--- START ---
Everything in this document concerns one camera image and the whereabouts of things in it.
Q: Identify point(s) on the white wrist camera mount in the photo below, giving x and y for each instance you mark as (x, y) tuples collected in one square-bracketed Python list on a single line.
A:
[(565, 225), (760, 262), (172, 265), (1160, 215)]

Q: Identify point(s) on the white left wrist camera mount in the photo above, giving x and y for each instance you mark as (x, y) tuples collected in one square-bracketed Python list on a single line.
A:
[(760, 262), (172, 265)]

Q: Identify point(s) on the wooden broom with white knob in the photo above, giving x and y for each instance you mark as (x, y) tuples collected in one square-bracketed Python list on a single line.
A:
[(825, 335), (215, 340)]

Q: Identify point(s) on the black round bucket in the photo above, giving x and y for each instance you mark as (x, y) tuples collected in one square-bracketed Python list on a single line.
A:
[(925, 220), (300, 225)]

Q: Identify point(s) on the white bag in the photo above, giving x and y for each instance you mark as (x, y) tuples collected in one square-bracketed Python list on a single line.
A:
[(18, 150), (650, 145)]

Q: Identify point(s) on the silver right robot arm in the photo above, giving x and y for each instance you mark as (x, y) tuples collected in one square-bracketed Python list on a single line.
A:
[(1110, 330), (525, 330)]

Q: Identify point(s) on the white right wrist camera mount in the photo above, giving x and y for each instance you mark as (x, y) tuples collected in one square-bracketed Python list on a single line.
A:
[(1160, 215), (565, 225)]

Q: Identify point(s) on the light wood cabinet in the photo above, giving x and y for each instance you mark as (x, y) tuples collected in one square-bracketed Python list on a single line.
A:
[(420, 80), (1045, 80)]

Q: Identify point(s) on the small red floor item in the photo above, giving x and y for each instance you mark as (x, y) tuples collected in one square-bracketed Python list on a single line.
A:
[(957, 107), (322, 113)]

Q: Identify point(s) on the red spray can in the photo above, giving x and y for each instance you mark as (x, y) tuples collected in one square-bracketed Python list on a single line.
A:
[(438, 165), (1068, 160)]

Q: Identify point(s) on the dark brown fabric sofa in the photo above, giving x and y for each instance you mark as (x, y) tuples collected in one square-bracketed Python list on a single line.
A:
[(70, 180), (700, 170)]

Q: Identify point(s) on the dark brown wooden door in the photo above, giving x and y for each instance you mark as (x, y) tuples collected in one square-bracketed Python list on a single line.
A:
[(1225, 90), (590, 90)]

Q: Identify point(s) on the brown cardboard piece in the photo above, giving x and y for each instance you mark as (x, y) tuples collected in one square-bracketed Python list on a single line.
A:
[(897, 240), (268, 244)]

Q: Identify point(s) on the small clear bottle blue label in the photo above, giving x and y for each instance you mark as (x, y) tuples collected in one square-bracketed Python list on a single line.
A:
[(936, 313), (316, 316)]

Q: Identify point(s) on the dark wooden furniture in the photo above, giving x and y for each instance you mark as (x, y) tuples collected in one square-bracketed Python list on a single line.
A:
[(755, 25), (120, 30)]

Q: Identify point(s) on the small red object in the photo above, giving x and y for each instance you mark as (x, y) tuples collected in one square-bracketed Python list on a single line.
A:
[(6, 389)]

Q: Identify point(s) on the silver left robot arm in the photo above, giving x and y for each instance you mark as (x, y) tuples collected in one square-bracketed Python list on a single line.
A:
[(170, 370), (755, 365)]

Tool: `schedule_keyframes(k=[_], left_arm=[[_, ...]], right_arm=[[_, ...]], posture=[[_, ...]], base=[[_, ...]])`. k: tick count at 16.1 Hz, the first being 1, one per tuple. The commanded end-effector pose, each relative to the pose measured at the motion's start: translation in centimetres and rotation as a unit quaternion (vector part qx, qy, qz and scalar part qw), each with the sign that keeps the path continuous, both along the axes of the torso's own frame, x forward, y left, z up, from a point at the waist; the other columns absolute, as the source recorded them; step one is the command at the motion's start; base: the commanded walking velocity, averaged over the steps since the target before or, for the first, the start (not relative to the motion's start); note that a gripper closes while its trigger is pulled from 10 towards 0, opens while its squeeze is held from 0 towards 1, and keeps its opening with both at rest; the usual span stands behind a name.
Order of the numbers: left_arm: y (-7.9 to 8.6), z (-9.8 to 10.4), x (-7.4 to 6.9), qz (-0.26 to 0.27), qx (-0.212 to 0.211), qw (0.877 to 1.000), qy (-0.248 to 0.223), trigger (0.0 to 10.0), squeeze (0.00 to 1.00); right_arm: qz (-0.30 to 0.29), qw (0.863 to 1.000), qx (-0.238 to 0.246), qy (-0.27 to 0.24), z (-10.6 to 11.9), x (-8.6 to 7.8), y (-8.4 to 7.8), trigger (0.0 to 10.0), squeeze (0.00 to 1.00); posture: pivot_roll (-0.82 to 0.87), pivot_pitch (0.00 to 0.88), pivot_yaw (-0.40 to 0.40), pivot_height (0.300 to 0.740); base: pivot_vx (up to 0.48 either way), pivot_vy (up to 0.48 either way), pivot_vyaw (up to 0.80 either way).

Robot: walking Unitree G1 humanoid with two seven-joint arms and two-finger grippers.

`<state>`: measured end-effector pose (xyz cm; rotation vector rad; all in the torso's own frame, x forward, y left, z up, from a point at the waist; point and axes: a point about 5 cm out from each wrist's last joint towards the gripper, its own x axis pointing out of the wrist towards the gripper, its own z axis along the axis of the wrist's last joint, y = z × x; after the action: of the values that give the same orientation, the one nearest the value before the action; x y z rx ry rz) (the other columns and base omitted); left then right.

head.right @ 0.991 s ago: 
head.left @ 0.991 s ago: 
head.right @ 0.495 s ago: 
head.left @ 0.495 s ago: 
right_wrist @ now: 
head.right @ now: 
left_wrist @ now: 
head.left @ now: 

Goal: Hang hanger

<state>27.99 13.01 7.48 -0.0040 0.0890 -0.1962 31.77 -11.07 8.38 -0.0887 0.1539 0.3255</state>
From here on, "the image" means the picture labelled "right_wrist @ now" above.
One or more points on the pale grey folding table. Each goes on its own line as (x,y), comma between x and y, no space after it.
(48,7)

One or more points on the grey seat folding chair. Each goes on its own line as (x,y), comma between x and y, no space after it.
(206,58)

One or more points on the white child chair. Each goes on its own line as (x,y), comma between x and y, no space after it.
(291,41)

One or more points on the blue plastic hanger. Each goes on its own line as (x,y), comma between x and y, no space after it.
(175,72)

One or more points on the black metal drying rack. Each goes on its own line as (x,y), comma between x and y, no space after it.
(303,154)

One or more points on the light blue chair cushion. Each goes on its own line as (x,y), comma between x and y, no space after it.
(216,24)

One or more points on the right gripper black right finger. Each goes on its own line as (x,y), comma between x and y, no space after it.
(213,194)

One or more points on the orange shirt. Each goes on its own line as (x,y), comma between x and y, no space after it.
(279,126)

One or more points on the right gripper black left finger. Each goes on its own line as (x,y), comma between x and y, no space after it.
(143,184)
--- END ---
**Brief:** The lines above that hold the word "image" are the ones to copy.

**Written solution:**
Everything in this document concerns one camera image and the whereabouts of things in it.
From here on, "the image" means the picture labelled "right_wrist @ now" above.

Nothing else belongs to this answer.